江霁宁曾见过边嘉呈无数套西装,颜色款式不一,可万变不离其宗,只有日常私衣尚且能入他的眼。
傅聿则倒是不常穿西装,也偏爱素色。
江霁宁苦恼很久了。
总归不能他一个人花枝招展。
来时身上那套红领金棕云锦袍结合了藤花绣,华丽贵气,他托边嘉呈请人估价后买主骇然,因此再未拿出面世,一经收藏两个月。
江霁宁吃“素”很久了。
现在好了。
应该马上又有新衣裳穿了。
“我们提早回来是不是很扫兴?”江霁宁快到家时发问。
傅聿则直言:“不会,我没有邀请大哥嫂子,本身今天的行程就是和他们撞上了。”
话毕,车也熄了火。
傅聿则解锁车门拿出手机,“我打个电话。”
已近傍晚,江霁宁出了汗想回去洗澡,“我去把药给陶姨。
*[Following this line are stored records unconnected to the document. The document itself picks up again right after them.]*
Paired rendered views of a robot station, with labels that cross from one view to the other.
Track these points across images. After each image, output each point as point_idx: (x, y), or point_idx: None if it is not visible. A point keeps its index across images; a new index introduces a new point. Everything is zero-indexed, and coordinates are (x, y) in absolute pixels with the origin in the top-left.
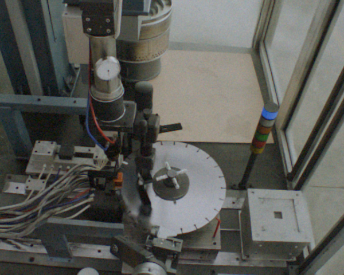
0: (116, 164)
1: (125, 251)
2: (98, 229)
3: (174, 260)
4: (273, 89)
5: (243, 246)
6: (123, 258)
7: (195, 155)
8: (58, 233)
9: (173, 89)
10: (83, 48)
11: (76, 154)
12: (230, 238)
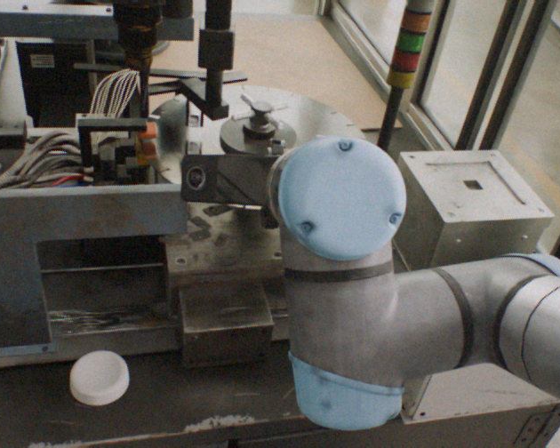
0: (146, 83)
1: (228, 170)
2: (130, 203)
3: None
4: (376, 54)
5: (416, 266)
6: (222, 192)
7: (289, 100)
8: (24, 240)
9: (200, 68)
10: None
11: (34, 139)
12: None
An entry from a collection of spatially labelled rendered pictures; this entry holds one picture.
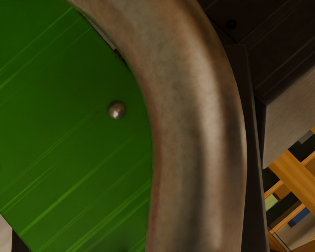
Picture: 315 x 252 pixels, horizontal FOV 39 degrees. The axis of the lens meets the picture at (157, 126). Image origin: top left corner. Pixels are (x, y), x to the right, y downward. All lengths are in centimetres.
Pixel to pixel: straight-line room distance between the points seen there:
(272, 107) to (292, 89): 2
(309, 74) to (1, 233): 34
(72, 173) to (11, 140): 4
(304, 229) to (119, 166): 924
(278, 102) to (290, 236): 908
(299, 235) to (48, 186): 921
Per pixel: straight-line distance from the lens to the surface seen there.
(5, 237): 52
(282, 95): 32
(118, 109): 26
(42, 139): 27
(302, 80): 33
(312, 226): 952
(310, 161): 926
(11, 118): 28
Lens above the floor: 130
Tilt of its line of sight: 19 degrees down
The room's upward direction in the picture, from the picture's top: 139 degrees clockwise
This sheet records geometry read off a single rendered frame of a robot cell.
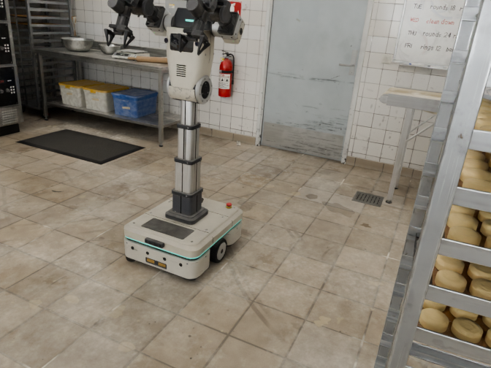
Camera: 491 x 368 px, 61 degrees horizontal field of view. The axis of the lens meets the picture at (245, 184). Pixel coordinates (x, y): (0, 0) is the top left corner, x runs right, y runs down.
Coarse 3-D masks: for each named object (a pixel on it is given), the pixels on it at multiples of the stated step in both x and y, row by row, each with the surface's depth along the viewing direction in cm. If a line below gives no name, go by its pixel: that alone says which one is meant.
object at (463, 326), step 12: (432, 312) 79; (444, 312) 82; (456, 312) 80; (468, 312) 80; (420, 324) 78; (432, 324) 76; (444, 324) 76; (456, 324) 76; (468, 324) 76; (480, 324) 80; (456, 336) 76; (468, 336) 74; (480, 336) 74
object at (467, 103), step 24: (480, 24) 53; (480, 48) 54; (480, 72) 55; (480, 96) 56; (456, 120) 58; (456, 144) 59; (456, 168) 60; (432, 192) 63; (432, 216) 64; (432, 240) 65; (432, 264) 66; (408, 288) 69; (408, 312) 70; (408, 336) 72
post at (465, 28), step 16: (480, 0) 89; (464, 32) 92; (464, 48) 93; (448, 80) 97; (448, 112) 99; (432, 144) 102; (432, 160) 104; (416, 224) 110; (400, 272) 117; (400, 304) 120; (384, 352) 127
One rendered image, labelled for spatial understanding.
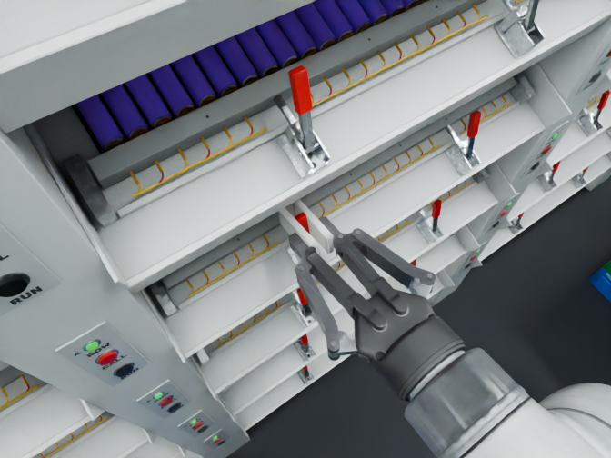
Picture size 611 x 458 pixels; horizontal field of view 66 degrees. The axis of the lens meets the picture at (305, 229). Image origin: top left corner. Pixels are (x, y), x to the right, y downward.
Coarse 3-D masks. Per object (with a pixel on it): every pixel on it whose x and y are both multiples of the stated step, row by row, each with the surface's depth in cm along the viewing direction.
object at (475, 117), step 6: (474, 114) 58; (480, 114) 58; (474, 120) 58; (468, 126) 60; (474, 126) 59; (468, 132) 60; (474, 132) 60; (468, 138) 61; (474, 138) 61; (468, 144) 62; (462, 150) 64; (468, 150) 62; (468, 156) 63
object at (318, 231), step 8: (296, 208) 52; (304, 208) 51; (312, 216) 50; (312, 224) 50; (320, 224) 50; (312, 232) 52; (320, 232) 49; (328, 232) 49; (320, 240) 51; (328, 240) 49; (328, 248) 50
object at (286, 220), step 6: (282, 210) 51; (282, 216) 51; (288, 216) 51; (282, 222) 53; (288, 222) 50; (294, 222) 50; (288, 228) 52; (294, 228) 50; (300, 228) 49; (300, 234) 49; (306, 234) 49; (306, 240) 49; (312, 240) 48; (318, 246) 49; (318, 252) 49
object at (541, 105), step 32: (512, 96) 70; (544, 96) 67; (512, 128) 68; (544, 128) 70; (416, 160) 64; (448, 160) 65; (480, 160) 66; (352, 192) 61; (384, 192) 62; (416, 192) 63; (352, 224) 60; (384, 224) 61; (256, 256) 56; (288, 256) 57; (160, 288) 50; (224, 288) 55; (256, 288) 56; (288, 288) 56; (160, 320) 48; (192, 320) 53; (224, 320) 54; (192, 352) 52
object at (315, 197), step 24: (480, 96) 65; (456, 120) 64; (480, 120) 66; (408, 144) 61; (432, 144) 64; (360, 168) 59; (384, 168) 61; (312, 192) 57; (360, 192) 60; (240, 240) 54; (192, 264) 52; (240, 264) 55; (168, 288) 51; (192, 288) 53
”
傅聿则目送他进门,下滑找到拨通纪欢的号码,那头首先发问:“小江怎么样了?”
“轻度过敏。”
傅聿则眼见留了一条缝的庭院门,问:“我哥在吗?”
纪欢抬眼一看,笑道:“在呢。”
“嗯。”傅聿则隔空喊话:“走远点,我要和嫂子聊点生意上的事儿。”
傅淮声不过半步远:“……”
“你这态度……我都没开口,你谈恋爱这事儿瞒着家里人还——”
“好了好了。”
纪欢把人顺毛顺走了。
再一开口,声音都清晰了许多:“是不是关于小江的?”
傅聿则虚心求教:“我发现宁宁不喜欢大部分简单的衣服设计,嫂子你做这一行的,有没有什么建议给我?”
很合时宜地——
纪欢想起江霁宁的一头长发。
自然而然接受美的同时也有着来自设计师的肯定:“有。”
两人聊了七八分钟。
纪欢确定了个大概后说:“你现在送小江回家了吗?”
傅聿则:“还没。”
纪欢不太清楚两人的见面频率,“这样吧,我派人过去,明天你能把他约到榭庭吗?”
傅聿则:“他目前就住在我家。”
“我们起得很早,白天都有时间接待你们。”
典型的不问不知道。纪欢一笑:“让小江穿睡衣就好了,方便师傅量尺寸,我会做一个成衣图集让人带过去给他。”
傅聿则说好。
纪欢打算挂电话,被一直安静倾听的傅淮声搂了下腰,无奈之际抓住丈夫不安分的手,对弟弟表示关心:“……聿则,你和小江是在一起的状态吗?”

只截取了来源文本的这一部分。